● **About this exercise**: Your reply should be one number: how many lines of the records below contain the string "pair".

● **Collected data entries**:
• • • •
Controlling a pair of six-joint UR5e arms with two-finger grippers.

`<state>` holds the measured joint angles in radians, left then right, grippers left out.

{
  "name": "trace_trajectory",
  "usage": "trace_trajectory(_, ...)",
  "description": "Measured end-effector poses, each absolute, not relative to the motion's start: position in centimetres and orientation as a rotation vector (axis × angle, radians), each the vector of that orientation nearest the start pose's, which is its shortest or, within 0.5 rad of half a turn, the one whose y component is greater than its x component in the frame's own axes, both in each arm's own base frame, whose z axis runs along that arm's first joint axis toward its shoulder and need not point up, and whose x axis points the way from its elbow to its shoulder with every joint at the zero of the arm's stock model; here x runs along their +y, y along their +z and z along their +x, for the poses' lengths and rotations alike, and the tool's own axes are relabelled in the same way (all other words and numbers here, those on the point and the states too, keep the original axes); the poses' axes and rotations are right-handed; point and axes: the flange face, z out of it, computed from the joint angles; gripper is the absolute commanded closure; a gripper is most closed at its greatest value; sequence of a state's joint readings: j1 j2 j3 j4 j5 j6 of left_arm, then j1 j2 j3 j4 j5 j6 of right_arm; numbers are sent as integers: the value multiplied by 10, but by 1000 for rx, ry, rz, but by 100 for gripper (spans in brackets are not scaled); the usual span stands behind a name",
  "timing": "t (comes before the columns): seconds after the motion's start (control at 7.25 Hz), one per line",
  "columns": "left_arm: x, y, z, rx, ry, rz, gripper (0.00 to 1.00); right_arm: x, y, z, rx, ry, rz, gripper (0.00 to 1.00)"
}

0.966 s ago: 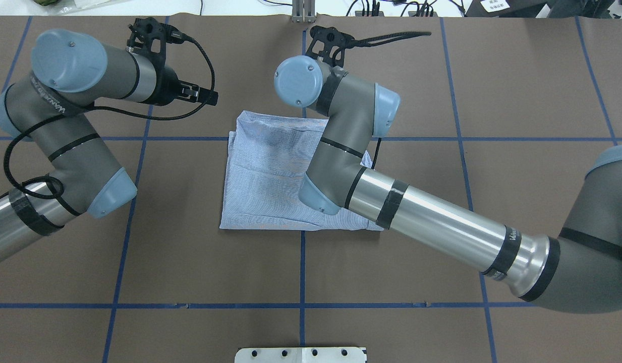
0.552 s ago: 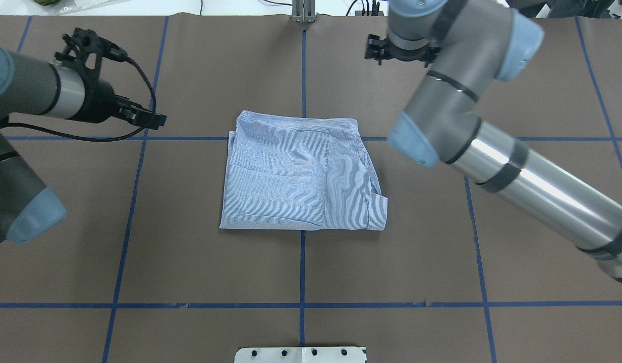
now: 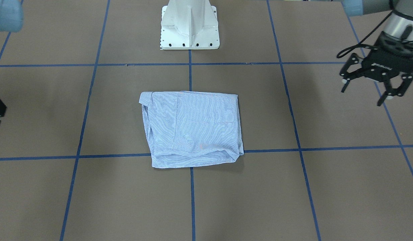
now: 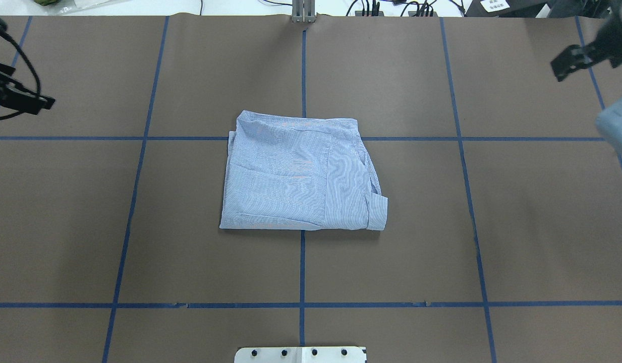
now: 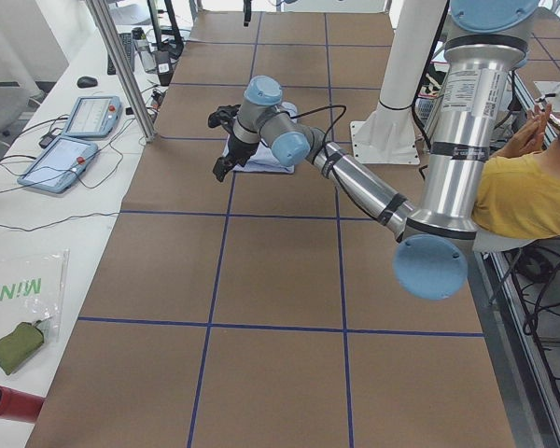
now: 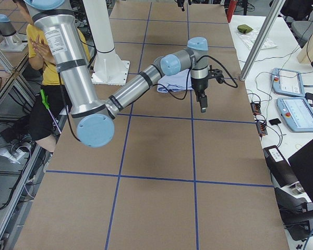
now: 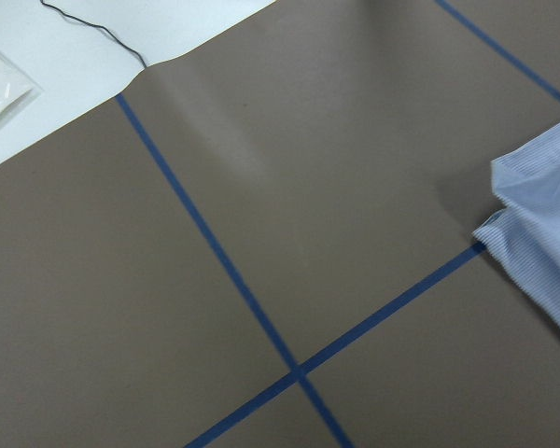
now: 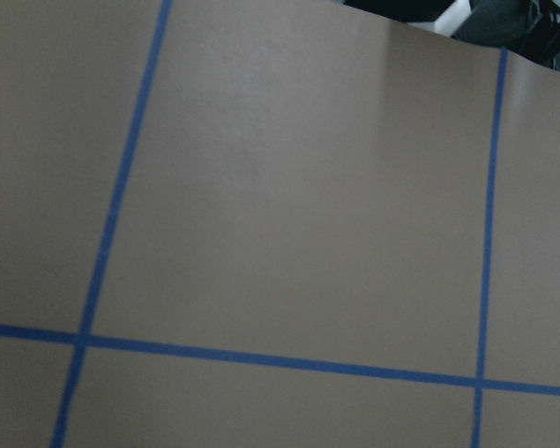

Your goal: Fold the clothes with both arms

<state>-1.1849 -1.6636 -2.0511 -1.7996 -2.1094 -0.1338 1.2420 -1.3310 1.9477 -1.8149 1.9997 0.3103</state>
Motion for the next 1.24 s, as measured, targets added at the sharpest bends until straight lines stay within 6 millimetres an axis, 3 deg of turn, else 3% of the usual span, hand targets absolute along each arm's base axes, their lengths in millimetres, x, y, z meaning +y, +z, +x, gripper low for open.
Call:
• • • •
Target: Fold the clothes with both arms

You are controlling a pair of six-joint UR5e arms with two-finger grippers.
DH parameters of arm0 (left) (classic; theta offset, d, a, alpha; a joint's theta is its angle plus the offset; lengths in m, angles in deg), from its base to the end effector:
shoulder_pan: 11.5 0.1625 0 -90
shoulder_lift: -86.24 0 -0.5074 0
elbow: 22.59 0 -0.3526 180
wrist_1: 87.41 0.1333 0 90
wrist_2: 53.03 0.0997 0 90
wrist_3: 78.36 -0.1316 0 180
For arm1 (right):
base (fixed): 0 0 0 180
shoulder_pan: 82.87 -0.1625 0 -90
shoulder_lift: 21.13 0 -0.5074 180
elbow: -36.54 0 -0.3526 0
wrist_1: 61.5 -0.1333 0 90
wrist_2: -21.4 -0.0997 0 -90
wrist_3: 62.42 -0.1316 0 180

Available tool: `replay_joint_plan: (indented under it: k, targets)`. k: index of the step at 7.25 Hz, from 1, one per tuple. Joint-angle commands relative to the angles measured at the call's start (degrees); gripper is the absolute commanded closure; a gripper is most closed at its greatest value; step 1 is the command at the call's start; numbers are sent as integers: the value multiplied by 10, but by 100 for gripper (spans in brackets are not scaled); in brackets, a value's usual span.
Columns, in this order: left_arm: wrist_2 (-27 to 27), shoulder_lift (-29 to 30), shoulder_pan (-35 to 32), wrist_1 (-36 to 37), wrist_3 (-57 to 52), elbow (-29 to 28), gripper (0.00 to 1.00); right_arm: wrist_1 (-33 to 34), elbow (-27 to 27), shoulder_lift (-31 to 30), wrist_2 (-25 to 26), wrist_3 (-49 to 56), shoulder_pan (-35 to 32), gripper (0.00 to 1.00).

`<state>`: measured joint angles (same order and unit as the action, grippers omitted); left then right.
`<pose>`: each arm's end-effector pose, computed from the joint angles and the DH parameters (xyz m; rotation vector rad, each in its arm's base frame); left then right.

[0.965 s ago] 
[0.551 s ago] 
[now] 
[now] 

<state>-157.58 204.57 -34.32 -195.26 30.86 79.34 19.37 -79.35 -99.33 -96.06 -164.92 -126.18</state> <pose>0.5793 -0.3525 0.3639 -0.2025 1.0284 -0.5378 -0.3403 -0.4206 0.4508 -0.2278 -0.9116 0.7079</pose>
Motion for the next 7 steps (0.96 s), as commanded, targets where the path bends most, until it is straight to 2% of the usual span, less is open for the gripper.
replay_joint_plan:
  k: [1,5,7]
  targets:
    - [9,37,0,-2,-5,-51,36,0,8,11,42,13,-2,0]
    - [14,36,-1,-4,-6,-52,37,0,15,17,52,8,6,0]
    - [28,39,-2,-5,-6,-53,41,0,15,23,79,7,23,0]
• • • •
● **Answer area**: 2